Your instructions:
Below are some entries. Count how many of their lines include "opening", then give that number only.
»»
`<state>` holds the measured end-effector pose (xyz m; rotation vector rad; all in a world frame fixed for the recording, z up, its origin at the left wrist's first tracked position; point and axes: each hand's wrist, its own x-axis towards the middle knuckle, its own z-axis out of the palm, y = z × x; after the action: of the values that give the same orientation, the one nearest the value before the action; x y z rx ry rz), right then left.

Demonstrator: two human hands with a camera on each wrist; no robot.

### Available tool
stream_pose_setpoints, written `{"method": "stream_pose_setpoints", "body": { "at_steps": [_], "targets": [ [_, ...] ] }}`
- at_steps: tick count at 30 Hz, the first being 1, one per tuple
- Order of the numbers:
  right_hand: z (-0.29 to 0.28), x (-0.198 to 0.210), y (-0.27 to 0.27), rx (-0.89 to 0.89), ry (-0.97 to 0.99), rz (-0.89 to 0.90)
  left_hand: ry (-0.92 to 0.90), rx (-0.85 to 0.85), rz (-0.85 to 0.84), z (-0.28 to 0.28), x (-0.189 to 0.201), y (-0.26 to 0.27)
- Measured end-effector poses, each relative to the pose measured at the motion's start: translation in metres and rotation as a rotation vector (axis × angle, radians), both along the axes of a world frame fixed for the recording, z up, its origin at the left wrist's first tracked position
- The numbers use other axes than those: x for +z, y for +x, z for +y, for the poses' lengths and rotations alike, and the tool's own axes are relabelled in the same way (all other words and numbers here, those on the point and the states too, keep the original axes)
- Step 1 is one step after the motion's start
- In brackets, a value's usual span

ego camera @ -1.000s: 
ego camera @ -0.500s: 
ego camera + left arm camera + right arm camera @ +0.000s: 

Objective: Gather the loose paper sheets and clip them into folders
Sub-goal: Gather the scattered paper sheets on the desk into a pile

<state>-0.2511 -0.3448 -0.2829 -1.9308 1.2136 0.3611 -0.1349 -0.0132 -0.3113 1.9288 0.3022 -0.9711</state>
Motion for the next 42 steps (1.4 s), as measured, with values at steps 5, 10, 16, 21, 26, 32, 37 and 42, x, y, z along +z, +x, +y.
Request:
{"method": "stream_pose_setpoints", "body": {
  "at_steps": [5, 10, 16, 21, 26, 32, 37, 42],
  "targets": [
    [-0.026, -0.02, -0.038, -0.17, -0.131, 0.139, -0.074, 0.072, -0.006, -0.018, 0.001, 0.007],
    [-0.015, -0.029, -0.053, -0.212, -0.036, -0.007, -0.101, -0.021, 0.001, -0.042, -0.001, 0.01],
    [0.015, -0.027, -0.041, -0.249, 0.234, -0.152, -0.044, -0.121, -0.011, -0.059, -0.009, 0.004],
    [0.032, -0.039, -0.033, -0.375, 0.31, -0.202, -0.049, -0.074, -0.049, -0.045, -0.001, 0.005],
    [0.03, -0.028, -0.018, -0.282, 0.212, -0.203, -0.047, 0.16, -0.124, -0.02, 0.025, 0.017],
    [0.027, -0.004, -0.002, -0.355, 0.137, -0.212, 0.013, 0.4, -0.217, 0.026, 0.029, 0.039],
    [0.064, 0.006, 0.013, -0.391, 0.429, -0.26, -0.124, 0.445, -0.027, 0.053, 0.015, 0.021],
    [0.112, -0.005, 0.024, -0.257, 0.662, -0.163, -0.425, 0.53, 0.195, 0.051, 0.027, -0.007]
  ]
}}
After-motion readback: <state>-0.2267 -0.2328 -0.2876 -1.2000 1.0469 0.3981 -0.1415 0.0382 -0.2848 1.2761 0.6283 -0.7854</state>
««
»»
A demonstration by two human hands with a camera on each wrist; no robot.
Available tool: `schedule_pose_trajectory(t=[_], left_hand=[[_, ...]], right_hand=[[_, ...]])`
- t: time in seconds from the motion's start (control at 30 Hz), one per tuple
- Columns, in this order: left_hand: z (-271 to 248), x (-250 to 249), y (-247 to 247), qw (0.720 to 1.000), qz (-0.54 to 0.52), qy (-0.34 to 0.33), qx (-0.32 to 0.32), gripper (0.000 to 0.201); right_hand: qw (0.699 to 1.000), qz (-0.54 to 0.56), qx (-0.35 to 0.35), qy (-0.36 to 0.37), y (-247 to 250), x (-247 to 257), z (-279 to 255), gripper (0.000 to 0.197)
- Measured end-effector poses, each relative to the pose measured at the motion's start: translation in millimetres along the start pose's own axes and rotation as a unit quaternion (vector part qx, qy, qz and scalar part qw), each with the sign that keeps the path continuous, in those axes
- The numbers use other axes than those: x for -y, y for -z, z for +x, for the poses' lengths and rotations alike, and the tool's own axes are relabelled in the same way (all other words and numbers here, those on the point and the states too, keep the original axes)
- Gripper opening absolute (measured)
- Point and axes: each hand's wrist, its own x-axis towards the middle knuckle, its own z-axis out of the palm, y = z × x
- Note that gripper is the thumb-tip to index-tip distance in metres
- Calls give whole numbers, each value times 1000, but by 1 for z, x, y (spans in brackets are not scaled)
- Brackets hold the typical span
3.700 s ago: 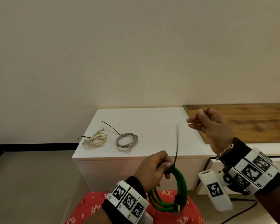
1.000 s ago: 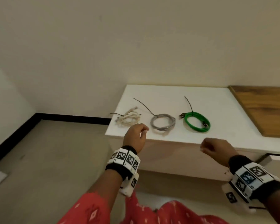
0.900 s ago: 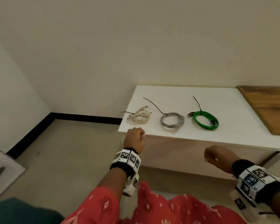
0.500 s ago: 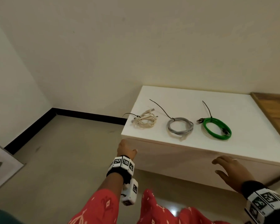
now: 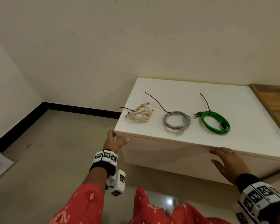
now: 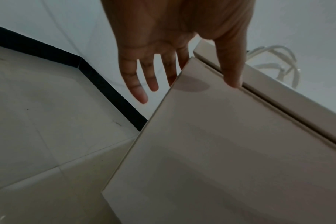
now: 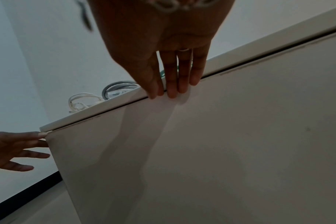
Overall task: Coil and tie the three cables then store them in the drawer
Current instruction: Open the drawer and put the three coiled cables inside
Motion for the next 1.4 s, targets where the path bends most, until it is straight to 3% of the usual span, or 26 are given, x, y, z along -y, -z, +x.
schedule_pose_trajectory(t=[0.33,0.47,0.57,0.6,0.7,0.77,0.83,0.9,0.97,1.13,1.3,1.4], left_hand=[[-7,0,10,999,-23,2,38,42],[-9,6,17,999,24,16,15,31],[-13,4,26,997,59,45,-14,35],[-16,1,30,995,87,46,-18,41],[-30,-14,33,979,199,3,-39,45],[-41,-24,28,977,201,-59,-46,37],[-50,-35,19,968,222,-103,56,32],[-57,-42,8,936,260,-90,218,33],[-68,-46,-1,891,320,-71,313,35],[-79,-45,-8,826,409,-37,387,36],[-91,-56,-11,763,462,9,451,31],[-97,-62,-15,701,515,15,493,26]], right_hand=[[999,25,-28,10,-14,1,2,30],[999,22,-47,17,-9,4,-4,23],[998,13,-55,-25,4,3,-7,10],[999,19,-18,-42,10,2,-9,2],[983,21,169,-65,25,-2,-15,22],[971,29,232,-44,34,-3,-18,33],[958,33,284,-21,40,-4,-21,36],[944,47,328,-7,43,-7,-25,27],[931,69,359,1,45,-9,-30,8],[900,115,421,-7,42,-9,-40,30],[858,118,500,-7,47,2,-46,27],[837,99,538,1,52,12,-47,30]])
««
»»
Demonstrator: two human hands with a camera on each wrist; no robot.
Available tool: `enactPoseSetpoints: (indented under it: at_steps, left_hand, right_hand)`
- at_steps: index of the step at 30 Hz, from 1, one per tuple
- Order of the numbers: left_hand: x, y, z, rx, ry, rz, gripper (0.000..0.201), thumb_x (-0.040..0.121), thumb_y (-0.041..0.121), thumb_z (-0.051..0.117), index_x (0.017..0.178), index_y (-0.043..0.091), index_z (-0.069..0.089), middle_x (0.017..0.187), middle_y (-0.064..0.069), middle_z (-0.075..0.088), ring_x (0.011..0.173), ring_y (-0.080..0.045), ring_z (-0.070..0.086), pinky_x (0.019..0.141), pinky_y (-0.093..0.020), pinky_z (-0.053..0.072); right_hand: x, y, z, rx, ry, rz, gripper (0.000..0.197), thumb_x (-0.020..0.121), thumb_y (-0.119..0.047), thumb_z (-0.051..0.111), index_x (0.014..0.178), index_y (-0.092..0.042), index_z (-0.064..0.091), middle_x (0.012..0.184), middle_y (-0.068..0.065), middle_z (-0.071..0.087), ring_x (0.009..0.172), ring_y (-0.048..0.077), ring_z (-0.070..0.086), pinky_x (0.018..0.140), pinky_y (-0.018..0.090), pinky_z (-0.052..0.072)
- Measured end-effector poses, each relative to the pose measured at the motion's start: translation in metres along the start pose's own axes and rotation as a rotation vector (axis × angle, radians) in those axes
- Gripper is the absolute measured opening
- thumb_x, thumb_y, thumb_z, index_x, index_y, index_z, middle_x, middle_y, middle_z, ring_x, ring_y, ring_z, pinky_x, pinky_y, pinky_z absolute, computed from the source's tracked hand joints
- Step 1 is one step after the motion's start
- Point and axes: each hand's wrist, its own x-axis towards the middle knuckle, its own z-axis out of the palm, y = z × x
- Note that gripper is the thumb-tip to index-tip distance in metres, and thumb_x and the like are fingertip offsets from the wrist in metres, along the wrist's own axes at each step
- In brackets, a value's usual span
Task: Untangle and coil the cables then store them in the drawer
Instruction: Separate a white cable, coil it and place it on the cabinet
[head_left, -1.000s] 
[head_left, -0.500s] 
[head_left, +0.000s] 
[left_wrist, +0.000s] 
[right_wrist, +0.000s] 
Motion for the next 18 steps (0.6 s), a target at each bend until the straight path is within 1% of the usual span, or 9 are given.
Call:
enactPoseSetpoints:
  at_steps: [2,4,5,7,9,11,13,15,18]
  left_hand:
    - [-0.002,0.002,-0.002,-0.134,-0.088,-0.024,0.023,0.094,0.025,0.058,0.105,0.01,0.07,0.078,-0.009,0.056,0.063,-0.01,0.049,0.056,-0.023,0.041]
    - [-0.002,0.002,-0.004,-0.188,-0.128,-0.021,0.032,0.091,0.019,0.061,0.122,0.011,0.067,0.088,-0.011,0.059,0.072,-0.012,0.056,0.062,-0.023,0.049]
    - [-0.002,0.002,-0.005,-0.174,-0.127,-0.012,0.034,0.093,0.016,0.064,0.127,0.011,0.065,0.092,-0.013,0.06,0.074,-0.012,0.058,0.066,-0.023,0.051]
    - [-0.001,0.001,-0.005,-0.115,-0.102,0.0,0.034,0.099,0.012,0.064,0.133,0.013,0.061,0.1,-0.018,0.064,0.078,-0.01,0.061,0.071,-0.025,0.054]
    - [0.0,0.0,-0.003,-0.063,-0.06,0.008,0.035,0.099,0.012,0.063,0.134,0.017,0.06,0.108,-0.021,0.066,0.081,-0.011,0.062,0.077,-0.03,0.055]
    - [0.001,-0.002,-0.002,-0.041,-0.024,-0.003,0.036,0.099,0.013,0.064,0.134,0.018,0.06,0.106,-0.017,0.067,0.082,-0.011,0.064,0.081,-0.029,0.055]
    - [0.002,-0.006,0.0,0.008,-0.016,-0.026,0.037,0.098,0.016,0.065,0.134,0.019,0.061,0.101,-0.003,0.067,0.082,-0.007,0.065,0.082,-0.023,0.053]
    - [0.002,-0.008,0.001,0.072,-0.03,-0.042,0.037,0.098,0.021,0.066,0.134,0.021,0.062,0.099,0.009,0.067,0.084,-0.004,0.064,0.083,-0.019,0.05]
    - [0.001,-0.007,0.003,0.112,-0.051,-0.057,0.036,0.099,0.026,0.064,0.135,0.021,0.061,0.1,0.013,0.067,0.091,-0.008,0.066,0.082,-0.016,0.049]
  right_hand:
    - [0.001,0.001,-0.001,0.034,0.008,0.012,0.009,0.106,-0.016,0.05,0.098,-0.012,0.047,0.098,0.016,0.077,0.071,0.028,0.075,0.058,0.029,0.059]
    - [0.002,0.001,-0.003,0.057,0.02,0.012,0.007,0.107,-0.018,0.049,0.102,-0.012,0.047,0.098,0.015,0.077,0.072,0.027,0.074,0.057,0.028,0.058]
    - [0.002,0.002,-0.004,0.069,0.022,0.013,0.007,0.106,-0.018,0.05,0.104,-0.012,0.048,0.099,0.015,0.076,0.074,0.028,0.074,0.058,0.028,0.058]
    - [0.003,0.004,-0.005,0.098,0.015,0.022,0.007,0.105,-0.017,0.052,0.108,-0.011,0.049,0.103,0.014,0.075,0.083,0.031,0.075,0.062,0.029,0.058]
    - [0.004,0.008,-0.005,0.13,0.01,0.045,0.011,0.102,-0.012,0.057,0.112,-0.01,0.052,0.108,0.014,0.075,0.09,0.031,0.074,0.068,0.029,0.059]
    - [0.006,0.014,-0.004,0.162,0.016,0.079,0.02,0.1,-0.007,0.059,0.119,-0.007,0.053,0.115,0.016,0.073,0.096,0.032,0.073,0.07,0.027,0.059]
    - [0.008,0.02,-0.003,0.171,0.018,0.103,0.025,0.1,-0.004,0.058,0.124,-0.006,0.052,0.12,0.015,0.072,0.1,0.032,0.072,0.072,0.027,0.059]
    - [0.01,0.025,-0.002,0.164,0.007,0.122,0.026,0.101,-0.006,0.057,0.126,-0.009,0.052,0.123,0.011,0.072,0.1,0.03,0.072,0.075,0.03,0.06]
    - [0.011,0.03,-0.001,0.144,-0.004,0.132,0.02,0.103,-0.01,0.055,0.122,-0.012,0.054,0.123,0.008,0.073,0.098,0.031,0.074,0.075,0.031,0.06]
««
Response below:
2